[Antoine Pitrou
... The main difference is familiarity. "scientific" notation should be well-known and understood even by high school kids. Who knows about hexadecimal notation for floats, apart from floating-point experts?
Here's an example: you <0x0.2p0 wink>. For people who understand both hex and (decimal) scientific notation, learning what hex float notation means is easy.
So for someone reading code, the scientific notation poses no problem as they understand it intuitively (even if they may not grasp the difficulties of the underlying conversion to binary FP), while for hexadecimal float notation need they have to go out of their way to learn about it, parse the number slowly and try to make out what its value is.
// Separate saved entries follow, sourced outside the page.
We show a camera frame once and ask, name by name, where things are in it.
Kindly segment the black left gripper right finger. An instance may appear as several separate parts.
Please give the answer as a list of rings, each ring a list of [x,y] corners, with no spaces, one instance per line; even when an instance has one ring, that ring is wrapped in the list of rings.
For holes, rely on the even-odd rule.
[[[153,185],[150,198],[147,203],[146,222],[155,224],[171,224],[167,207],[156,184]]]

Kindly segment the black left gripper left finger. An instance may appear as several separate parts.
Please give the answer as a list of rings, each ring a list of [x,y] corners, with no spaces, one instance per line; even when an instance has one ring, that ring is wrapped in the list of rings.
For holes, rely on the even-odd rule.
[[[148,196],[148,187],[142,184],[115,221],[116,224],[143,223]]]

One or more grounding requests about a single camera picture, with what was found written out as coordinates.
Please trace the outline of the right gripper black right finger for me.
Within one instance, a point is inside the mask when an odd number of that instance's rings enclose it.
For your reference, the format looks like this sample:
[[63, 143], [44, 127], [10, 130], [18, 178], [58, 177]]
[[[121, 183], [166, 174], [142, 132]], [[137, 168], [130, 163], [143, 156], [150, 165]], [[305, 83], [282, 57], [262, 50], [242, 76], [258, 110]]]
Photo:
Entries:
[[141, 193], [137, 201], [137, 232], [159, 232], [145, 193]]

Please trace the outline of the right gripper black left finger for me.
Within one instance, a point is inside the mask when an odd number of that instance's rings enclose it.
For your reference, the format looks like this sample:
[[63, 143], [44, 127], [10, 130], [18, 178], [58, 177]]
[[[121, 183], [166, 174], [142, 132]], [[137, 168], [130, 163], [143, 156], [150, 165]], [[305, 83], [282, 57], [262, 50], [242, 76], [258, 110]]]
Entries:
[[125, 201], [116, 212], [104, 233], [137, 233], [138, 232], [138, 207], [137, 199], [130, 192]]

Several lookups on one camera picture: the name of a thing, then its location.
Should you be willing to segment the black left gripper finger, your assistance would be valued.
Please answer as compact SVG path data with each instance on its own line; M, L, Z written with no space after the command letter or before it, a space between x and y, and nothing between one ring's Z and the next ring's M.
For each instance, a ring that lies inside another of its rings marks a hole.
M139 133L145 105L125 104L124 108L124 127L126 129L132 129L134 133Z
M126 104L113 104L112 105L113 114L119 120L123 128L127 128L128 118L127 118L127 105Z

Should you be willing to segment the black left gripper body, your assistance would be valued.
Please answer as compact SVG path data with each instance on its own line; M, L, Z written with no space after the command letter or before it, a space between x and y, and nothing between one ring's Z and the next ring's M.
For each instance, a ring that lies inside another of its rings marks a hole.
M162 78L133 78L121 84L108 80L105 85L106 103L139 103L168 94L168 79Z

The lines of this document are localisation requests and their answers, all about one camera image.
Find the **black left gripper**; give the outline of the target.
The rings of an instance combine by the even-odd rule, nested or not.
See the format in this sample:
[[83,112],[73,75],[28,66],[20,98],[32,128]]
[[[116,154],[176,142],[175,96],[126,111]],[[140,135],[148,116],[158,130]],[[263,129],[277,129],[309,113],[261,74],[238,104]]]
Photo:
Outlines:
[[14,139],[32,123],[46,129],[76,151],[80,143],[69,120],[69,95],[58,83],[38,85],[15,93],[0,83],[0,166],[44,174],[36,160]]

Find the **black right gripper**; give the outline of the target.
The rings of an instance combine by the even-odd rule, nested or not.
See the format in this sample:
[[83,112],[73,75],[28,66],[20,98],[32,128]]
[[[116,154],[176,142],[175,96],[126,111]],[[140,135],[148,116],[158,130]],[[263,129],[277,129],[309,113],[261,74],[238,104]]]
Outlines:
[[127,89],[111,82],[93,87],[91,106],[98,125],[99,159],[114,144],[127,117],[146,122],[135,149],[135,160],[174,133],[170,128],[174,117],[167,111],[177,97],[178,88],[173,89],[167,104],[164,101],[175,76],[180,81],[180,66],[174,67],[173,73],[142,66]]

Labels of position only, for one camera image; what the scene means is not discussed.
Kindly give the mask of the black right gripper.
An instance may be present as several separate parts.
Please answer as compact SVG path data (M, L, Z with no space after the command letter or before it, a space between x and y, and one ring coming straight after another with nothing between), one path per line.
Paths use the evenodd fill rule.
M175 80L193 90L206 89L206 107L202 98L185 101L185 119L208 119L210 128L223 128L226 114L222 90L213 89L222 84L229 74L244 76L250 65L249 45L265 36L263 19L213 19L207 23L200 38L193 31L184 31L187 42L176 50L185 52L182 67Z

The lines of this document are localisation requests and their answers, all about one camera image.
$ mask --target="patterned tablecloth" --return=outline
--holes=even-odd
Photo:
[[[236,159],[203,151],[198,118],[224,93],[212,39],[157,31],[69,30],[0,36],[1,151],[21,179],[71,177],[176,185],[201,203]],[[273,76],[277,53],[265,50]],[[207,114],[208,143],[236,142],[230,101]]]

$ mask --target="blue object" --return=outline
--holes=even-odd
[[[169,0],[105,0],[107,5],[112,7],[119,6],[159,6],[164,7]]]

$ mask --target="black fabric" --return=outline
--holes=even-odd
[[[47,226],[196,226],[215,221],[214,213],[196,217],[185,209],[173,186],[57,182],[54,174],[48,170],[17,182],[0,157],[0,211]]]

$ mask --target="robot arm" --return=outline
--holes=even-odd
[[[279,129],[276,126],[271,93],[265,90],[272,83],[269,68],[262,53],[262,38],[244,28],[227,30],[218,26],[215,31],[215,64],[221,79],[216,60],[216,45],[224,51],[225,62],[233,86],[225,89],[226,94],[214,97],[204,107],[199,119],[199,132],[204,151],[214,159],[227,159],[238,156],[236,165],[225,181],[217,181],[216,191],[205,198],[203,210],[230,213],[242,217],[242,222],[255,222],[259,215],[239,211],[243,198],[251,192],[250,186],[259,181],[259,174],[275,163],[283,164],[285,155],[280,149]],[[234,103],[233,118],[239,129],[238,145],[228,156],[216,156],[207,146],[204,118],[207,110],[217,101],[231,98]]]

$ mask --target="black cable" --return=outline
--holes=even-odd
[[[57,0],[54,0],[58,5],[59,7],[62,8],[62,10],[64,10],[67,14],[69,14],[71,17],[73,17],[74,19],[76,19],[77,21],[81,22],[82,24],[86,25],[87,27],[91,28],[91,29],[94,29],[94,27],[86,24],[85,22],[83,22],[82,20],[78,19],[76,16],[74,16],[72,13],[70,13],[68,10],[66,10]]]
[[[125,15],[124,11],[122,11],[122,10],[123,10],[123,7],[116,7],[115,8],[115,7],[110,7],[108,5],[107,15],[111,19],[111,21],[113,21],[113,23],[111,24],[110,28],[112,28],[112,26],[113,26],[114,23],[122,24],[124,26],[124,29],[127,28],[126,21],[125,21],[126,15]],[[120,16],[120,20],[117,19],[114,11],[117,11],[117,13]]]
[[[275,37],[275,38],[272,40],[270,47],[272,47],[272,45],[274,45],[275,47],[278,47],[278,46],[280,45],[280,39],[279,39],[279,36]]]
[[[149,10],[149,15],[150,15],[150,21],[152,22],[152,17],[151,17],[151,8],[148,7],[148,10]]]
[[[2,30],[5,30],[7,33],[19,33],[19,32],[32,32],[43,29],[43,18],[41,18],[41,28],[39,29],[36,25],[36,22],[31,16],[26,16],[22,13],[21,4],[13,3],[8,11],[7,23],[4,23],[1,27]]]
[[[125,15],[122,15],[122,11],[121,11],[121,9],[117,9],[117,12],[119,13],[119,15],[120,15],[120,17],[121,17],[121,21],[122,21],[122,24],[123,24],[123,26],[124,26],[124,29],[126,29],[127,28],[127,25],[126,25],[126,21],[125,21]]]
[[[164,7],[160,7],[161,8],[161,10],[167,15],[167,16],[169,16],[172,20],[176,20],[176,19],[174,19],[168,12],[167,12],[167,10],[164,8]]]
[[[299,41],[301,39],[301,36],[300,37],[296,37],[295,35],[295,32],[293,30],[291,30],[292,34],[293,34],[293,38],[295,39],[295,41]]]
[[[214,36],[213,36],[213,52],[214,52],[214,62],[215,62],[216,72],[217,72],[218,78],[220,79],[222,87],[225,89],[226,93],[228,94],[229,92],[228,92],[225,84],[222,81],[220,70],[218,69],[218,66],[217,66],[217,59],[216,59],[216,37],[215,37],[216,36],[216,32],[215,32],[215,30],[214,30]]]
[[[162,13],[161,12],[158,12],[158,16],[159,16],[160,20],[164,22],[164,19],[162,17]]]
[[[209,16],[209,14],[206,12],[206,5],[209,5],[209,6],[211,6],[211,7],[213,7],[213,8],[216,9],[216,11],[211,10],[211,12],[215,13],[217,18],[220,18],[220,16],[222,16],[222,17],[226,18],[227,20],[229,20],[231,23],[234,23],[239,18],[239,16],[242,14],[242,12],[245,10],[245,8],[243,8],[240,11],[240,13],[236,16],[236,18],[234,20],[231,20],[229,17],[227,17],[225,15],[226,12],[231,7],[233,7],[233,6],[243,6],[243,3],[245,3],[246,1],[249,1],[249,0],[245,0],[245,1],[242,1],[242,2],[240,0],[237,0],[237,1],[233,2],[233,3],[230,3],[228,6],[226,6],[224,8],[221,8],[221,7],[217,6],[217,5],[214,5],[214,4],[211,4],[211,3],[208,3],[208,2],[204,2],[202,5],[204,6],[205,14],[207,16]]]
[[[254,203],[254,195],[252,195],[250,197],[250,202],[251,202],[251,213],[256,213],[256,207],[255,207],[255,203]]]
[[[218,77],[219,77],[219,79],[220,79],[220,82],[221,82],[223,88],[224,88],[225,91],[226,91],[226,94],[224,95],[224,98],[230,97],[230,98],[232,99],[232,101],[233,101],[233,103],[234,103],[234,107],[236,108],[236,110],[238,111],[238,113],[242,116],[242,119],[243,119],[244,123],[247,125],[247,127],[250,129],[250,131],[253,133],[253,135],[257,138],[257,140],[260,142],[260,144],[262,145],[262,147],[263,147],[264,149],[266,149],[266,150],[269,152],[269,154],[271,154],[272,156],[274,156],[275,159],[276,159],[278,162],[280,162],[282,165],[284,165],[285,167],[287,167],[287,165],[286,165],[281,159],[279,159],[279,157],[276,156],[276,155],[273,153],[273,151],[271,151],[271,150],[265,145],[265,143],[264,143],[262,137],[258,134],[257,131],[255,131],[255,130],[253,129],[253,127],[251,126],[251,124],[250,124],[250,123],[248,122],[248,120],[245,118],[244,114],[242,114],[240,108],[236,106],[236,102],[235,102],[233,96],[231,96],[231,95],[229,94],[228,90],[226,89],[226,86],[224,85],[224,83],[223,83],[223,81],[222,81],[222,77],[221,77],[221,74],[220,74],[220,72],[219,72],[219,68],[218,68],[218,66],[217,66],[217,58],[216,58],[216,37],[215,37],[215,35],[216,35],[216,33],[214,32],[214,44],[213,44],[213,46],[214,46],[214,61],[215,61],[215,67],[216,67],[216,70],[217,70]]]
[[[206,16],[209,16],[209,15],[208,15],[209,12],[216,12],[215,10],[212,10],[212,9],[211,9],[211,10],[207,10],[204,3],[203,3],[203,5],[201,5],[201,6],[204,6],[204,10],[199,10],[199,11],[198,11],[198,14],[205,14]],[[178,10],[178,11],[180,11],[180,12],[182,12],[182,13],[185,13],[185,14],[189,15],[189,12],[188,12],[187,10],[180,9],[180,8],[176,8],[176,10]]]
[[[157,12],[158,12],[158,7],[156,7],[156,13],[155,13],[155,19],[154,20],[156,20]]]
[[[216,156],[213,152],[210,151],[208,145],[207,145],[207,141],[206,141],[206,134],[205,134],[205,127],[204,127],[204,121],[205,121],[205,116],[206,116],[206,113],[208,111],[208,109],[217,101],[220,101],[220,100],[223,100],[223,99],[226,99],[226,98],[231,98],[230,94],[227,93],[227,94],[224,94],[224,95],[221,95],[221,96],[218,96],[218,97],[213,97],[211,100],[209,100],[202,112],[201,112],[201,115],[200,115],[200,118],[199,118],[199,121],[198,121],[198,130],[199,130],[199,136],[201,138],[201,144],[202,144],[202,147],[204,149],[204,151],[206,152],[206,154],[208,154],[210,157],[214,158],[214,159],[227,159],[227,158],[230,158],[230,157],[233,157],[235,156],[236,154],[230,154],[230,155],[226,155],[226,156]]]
I've seen plenty of people on StackOverflow who (a) don't understand hex notation for integers; and/or (b) don't understand scientific notation for floats. Nothing is self-evident about either; they both have to be learned at first. Same for hex float notation. Of course it's true that many (not all) people do know about hex integers and/or decimal scientific notation from prior (to Python) experience. My objection is that we already have a way to use hex float notation, and the _need_ for it is rare. If someone uninitiated sees a rare: x = 0x1.aaap-4 they're going to ask on StackOverflow what the heck it's supposed to mean. But if they see a rare: x = float.fromhex("0x1.aaap-4") they can Google for "python fromhex" and find the docs themselves at once. The odd method name makes it highly "discoverable", and I think that's a feature for rare gimmicks with a small, specialized audience.